== Activity ==
Repeat the following data exactly, omitting pictures.

== Data segment ==
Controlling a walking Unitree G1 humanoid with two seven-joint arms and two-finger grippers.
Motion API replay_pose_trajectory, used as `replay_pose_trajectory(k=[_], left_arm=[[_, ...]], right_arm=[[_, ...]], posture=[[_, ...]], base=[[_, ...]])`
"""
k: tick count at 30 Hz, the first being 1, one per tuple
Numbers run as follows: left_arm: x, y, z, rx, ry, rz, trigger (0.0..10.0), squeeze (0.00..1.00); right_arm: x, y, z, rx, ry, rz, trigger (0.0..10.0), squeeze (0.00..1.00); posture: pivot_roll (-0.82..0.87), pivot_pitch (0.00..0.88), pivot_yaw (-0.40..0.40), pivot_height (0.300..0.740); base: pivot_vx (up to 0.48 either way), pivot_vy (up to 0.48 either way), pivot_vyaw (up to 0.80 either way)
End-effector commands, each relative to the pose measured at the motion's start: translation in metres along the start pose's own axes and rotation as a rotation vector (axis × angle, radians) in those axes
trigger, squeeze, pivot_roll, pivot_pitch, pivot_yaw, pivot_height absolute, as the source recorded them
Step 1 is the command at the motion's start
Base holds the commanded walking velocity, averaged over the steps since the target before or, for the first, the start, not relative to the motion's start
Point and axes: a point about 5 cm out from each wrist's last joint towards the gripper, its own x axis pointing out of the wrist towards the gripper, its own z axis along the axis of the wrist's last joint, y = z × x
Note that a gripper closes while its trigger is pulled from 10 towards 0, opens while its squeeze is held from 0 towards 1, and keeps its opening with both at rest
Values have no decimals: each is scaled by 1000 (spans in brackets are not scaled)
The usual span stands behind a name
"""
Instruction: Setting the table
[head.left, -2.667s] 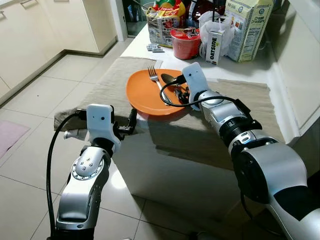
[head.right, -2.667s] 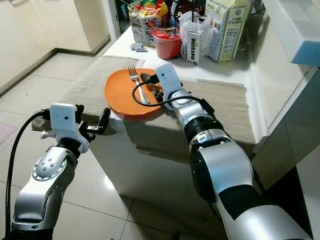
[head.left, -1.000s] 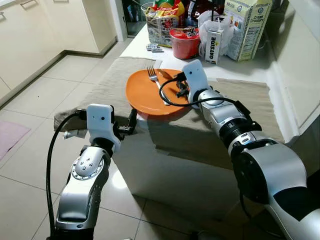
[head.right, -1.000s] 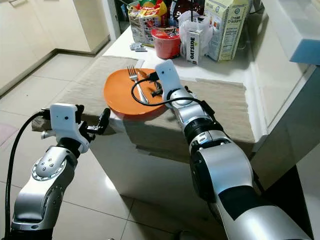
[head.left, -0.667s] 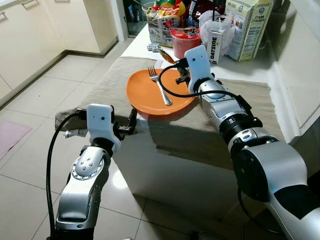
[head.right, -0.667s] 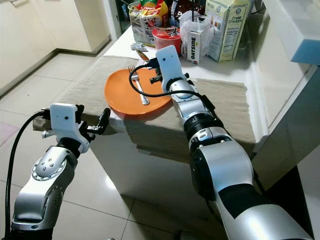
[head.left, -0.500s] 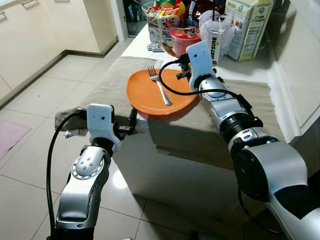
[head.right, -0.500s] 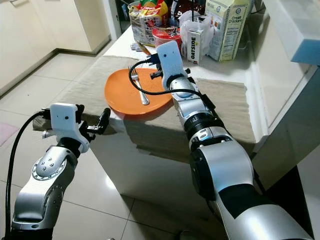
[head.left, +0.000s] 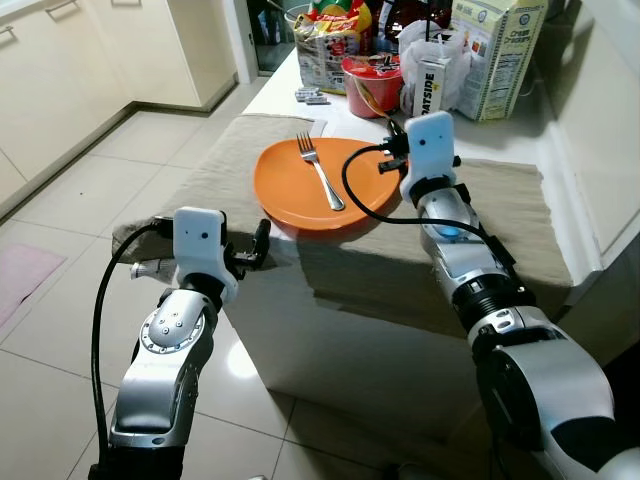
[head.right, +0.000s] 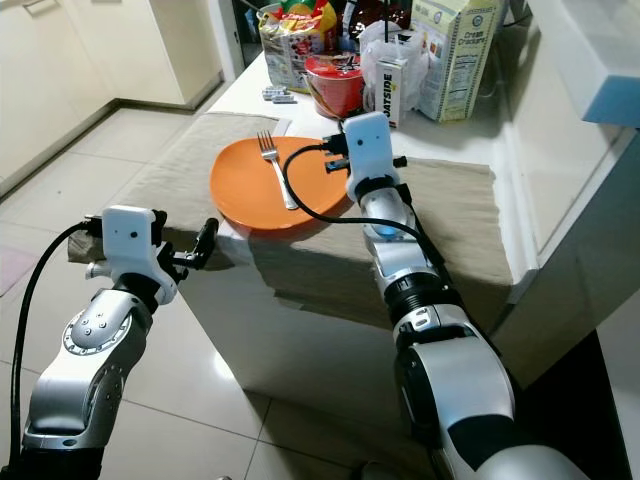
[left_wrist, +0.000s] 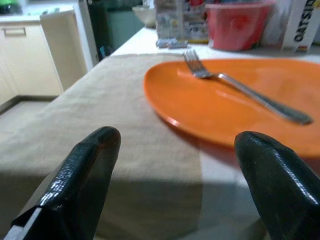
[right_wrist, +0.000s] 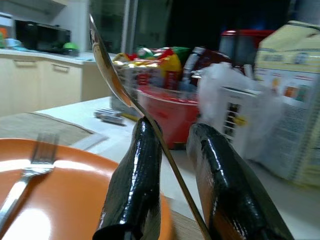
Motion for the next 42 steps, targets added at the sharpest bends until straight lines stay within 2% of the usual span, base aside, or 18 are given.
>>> replay_pose_trajectory(k=[1,4,5,6,7,9,11,12,14,17,20,22,27,35,39,42], left_arm=[[1,4,1,16,-7,4,10000,0],[1,8,1,22,-11,7,10000,0],[-1,12,1,26,-11,15,10000,0],[-1,12,1,26,-11,15,10000,0],[-3,17,-1,29,-10,19,10000,0],[-4,19,-1,36,-11,20,10000,0],[-5,25,-1,36,-12,22,10000,0],[-5,25,-1,36,-12,22,10000,0],[-5,30,-2,32,-12,21,10000,0],[-5,31,-4,26,-8,17,10000,0],[-4,31,-6,20,-6,15,10000,0],[-2,30,-9,-23,-10,10,10000,0],[-3,24,-16,-84,-10,-1,10000,0],[-5,19,-27,-115,-2,-6,10000,0],[-11,17,-35,-131,16,-3,10000,0],[-16,15,-45,-162,30,24,10000,0]], right_arm=[[-2,1,5,-12,-48,-14,0,78],[-15,-4,-3,-17,-61,-62,0,86],[-23,-8,-5,-29,-86,-94,0,94],[-23,-8,-5,-29,-86,-94,0,94],[-32,-10,-5,-45,-111,-113,0,110],[-37,-11,-5,-56,-122,-126,0,110],[-49,-14,-9,-64,-130,-160,0,114],[-49,-14,-9,-64,-130,-160,0,114],[-65,-12,-14,-88,-125,-174,0,114],[-78,-9,-17,-106,-114,-170,0,118],[-83,-8,-18,-114,-106,-163,0,118],[-94,-5,-19,-124,-90,-147,0,118],[-101,-6,-20,-130,-80,-132,0,118],[-105,-10,-16,-138,-58,-121,0,118],[-105,-11,-14,-134,-43,-109,0,157],[-105,-14,-20,-120,1,-99,0,161]], posture=[[-115,3,111,740],[-123,0,119,740],[-128,0,123,740],[-128,0,123,740],[-133,0,129,740],[-137,0,132,740],[-143,0,137,740],[-143,0,137,740],[-149,0,139,740],[-160,0,138,740],[-162,0,135,740],[-171,0,121,740],[-188,0,102,740],[-219,0,106,740],[-219,0,104,740],[-216,0,90,740]], base=[[0,0,0],[0,0,0],[0,0,0],[0,0,0],[0,0,0],[0,0,0],[0,0,0],[0,0,0],[0,0,0],[0,0,0],[0,0,0],[0,0,0],[0,0,0],[0,0,0],[0,0,0],[0,0,0]])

== Task output ==
Controlling a walking Unitree G1 humanoid with two seven-joint arms and two-finger grippers.
Motion API replay_pose_trajectory, used as `replay_pose_trajectory(k=[_], left_arm=[[_, ...]], right_arm=[[_, ...]], posture=[[_, ...]], base=[[_, ...]])`
"""
k: tick count at 30 Hz, the first being 1, one per tuple
Numbers run as follows: left_arm: x, y, z, rx, ry, rz, trigger (0.0..10.0), squeeze (0.00..1.00); right_arm: x, y, z, rx, ry, rz, trigger (0.0..10.0), squeeze (0.00..1.00); posture: pivot_roll (-0.82..0.87), pivot_pitch (0.00..0.88), pivot_yaw (-0.40..0.40), pivot_height (0.300..0.740); base: pivot_vx (up to 0.48 either way), pivot_vy (up to 0.48 either way), pivot_vyaw (up to 0.80 either way)
End-effector commands, each relative to the pose measured at the motion's start: translation in metres along the start pose's own axes and rotation as a rotation vector (axis × angle, radians) in those axes
trigger, squeeze, pivot_roll, pivot_pitch, pivot_yaw, pivot_height absolute, as the source recorded them
Step 1 is the command at the motion's start
Base holds the commanded walking velocity, averaged over the steps since the target before or, for the first, the start, not relative to the motion's start
Point and axes: a point about 5 cm out from each wrist's last joint towards the gripper, its own x axis pointing out of the wrist towards the gripper, its own z axis along the axis of the wrist's last joint, y = z × x
Note that a gripper closes while its trigger is pulled from 10 towards 0, opens while its squeeze is held from 0 towards 1, and keeps its opening with both at rest
Values have no decimals: each is scaled by 1000 (spans in brackets are not scaled)
The usual span stands behind a name
"""
Instruction: Setting the table
[head.left, -2.667s] 
[head.right, -2.667s] 
[head.left, -1.000s] 
[head.right, -1.000s] 
[head.left, -0.667s] 
[head.right, -0.667s] 
[head.left, -0.500s] 
[head.right, -0.500s] 
[head.left, +0.000s] 
[head.right, +0.000s] 
[left_wrist, +0.000s] 
[right_wrist, +0.000s] 
Motion for the next 42 steps, targets added at the sharpest bends until straight lines stay within 2% of the usual span, base aside, or 18 are given.
>>> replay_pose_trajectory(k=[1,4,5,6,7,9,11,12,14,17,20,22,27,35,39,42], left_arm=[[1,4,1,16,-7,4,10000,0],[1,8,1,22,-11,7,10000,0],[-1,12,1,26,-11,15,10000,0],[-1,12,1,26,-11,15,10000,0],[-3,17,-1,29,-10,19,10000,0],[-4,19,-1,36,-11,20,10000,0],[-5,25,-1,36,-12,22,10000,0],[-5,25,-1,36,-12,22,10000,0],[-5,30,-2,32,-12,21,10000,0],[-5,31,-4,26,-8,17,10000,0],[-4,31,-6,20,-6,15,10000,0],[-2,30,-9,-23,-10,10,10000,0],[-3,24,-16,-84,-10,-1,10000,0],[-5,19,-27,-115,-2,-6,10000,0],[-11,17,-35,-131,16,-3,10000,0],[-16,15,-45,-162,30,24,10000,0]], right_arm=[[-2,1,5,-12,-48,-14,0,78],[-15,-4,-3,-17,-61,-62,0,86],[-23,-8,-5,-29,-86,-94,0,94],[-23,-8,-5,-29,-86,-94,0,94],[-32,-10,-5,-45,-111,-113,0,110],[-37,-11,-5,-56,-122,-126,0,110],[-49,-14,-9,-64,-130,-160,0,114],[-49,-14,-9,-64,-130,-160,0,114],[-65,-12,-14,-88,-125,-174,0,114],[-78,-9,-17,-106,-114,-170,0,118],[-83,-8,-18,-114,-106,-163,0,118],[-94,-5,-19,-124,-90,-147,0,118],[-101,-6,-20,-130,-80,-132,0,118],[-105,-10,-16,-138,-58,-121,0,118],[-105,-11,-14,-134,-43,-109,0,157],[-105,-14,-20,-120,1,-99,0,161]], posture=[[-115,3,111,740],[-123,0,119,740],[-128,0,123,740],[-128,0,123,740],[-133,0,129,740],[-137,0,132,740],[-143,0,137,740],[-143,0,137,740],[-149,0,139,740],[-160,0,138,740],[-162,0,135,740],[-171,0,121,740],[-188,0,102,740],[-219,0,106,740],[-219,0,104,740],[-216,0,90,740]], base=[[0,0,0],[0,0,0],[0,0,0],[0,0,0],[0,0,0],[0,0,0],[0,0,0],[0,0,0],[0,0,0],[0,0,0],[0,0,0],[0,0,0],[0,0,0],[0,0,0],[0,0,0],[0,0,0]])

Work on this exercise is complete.